**About this task**: The result should be every line of the listing that holds the word "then".
==================================================
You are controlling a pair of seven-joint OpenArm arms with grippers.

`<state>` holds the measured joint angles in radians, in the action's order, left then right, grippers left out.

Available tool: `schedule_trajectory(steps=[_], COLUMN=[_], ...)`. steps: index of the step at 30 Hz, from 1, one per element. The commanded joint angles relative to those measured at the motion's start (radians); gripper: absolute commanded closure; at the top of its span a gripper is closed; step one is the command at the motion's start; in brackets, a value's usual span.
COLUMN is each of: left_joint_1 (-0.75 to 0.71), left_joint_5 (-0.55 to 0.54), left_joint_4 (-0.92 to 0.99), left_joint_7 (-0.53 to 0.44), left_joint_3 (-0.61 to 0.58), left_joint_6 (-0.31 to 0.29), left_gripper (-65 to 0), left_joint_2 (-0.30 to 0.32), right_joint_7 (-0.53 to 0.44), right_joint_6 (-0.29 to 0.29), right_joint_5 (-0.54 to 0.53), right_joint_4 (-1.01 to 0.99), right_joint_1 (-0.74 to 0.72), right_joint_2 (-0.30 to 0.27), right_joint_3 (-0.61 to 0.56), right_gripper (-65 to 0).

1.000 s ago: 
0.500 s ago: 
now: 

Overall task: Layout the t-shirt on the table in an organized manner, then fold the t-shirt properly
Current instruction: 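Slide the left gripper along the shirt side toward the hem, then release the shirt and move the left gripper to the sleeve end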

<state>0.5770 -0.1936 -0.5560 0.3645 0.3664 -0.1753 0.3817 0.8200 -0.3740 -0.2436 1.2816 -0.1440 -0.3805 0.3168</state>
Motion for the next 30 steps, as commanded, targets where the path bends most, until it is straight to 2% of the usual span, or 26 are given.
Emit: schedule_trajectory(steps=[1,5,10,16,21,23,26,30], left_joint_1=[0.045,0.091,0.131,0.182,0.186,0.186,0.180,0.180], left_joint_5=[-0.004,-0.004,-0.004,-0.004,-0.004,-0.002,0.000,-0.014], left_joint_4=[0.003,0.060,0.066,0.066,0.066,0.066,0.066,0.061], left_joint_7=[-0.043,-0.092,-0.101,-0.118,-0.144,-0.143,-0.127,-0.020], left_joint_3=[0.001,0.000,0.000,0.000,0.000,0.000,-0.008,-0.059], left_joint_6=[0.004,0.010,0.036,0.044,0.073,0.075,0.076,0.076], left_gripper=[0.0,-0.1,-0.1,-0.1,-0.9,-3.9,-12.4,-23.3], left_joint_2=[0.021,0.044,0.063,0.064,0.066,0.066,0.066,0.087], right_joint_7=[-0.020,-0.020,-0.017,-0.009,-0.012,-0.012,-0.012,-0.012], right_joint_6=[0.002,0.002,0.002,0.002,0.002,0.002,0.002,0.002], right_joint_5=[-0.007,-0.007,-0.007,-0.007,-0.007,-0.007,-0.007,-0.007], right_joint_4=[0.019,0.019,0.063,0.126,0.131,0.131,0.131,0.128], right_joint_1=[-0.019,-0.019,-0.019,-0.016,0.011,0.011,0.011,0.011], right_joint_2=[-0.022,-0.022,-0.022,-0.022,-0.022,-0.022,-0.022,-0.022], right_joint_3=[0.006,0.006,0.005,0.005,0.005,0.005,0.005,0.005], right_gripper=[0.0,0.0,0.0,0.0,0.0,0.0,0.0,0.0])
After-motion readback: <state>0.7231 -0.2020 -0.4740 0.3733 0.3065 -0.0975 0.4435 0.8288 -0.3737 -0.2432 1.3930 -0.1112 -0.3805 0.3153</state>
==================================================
**Exercise result**:
`<state>` holds the measured joint angles in radians, in the action's order, left then right, grippers left out.
Overall task: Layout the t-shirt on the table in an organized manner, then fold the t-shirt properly
Current instruction: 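Slide the left gripper along the shirt side toward the hem, then release the shirt and move the left gripper to the sleeve end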

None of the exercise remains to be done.